Ma quella gente non sentiva né freddo né umidità, era lì in omaggio ad un unico
pensiero, ad un unico sentimento, a smentire chi aveva avuto dubbi più o meno
interessati sull’italianità del capoluogo giuliano e sul suo destino finale.
Si, ci sono ancora in alcuni
negozi appesi i ritratti di Francesco Giuseppe, a testimonianza della
gratitudine di una città per quel passato imperiale che aveva fatto di lei il
gioiello più prezioso della corona asburgica. Si, c’erano ancora i comunisti –
e ci sono ancora – che sognavano di cambiare il nome della città in Trst, in lingua slovena, regalandola a
chi in soli 40 giorni era stato capace di farle assaggiare tutti gli orrori di
cui il comunismo era ed è capace, oggi come allora. C’era ancora chi
rinfacciava l’incendio del Narodni Dom,
il centro di cultura slava triestino, nel 1920 ad opera dei fascisti come
crimine di guerra preludio a tanti altri crimini commessi dagli “italiani brava
gente”. C’è ancora qualcuno che assimila gli italiani al fascismo e li giudica
meritevoli di qualsiasi punizione, ne sa qualcosa il povero Simone Cristicchi
che ha semplicemente raccontato cosa avvenne in Istria negli anni in cui alla
belva titina trionfante fu lasciata mano libera.
La gran parte della gente di
Trieste alle sette di mattina di quel 26 ottobre 1954 chiarì una volta per
tutte da che parte stava e come la pensava. Quando arrivarono i camion dei
Bersaglieri e dei Carabinieri in Piazza dell’Unità d’Italia, quando al molo Audace (che prende il nome dal
cacciatorpediniere che fu il primo ad attraccarvi il 3 novembre 1918,
riconquistando la città alla patria italiana) si accostò l’incrociatore Duca degli Abruzzi a rinnovare la magia
e l’emozione di 36 anni prima, nessuno dei triestini che erano lì presenti aveva
dubbi: era il momento di riassaporare una libertà che si era creduta persa di
nuovo, dopo tanti sacrifici e tributi di sangue attraverso tutto il
Risorgimento; era il momento semmai di piangere di nuovo e per l’ultima volta
chi non c’era più, rimasto nelle foibe dell’Istria o degli stessi dintorni di
Trieste, magari per l’unica colpa di essere di nazionalità italiana.

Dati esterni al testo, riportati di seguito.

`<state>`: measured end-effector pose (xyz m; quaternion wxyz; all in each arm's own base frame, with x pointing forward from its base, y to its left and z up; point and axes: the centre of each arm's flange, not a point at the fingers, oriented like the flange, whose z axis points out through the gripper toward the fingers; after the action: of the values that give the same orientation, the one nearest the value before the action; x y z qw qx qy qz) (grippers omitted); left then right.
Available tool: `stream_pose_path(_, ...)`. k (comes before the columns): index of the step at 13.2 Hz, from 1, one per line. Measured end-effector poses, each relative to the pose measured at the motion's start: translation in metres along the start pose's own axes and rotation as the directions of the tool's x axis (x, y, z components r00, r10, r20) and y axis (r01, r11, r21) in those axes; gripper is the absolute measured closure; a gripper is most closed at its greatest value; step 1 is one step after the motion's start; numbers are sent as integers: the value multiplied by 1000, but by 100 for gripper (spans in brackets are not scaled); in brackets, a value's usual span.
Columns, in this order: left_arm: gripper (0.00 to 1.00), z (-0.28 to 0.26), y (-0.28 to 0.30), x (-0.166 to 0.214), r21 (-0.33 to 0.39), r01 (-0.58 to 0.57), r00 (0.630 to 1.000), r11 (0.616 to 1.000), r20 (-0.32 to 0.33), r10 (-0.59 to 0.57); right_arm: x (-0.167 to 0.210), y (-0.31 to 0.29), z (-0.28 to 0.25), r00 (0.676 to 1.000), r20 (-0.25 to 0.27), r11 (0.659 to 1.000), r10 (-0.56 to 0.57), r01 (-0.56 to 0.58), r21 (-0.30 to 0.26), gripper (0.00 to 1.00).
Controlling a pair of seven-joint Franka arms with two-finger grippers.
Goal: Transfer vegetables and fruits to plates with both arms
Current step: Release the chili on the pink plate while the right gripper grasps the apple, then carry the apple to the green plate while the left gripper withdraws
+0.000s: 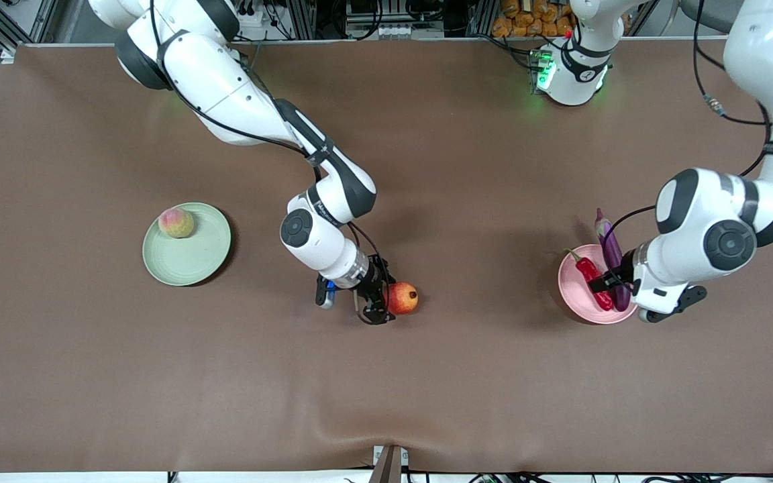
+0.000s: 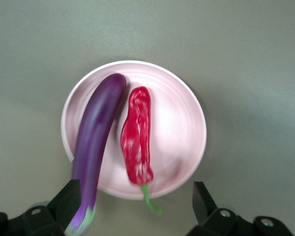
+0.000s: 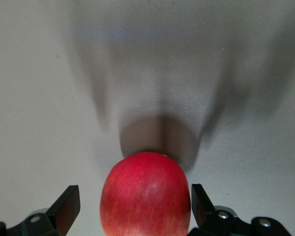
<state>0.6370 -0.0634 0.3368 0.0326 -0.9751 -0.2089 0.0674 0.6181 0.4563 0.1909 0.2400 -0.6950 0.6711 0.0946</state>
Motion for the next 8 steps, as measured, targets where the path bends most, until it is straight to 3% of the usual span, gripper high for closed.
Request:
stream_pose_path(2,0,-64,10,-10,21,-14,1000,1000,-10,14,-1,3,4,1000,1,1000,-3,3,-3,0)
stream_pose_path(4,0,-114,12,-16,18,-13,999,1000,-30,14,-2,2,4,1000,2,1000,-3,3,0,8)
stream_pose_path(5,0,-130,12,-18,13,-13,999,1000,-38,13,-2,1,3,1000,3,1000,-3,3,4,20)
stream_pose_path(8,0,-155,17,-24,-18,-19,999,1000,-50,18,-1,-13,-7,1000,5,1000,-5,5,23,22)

Alle ore 11,30 di quel giorno,
Trieste tornò all’Italia. La sua città-capoluogo situata più ad est, il simbolo
della fine delle lotte risorgimentali. Il passaggio di consegne tra le forze di
occupazione anglo-americane (i Blue
Devils, che avevano difeso la libertà di Trieste e la frontiera più calda
dell’Italia per circa 9 anni, acquartierati nel suggestivo e storico Castello
di Miramare) e quelle italiane agli ordini del generale De Renzi, il nuovo
prefetto mandato da Roma, si concluse più o meno a quell’ora.
La zona A non esisteva più, era
tornata a tutti gli effetti territorio italiano. Duino, Aurisina, Sgonico,
Monrupino, San Dorligo della Valle e Muggia festeggiavano insieme al capoluogo
la fine dell’incubo. Per la zona B non cera stato nulla da fare, il memorandum
di Londra venti giorni prima aveva sancito la realtà di fatto, da Nova Goriča
(la metà di Gorizia rimasta nelle mani di Tito) fino a Capodistria le terre
irredente nel 1918 erano andate perse definitivamente nel 1945. Ci vollero poi
altri vent’anni, a Osimo nel 1975 perché un trattato sancisse infine la
rassegnazione dell’Italia alla sconfitta nella guerra fascista e ai suoi nuovi
confini, nonché l’ossequio inevitabile alla logica dei due blocchi della Guerra
Fredda.
Ma quel giorno ci fu spazio solo
per la festa. “Siamo tornati liberi”, titolò quella mattina il Piccolo di Trieste con sintesi efficace
e commovente. “In una giornata indimenticabile, un’esplosione di incontenibile
amor patrio ha suggellato la fine dell’amministrazione militare alleata e
l’inizio di quella italiana”. Cento anni dopo circa il suo inizio, il
Risorgimento italiano era finalmente terminato.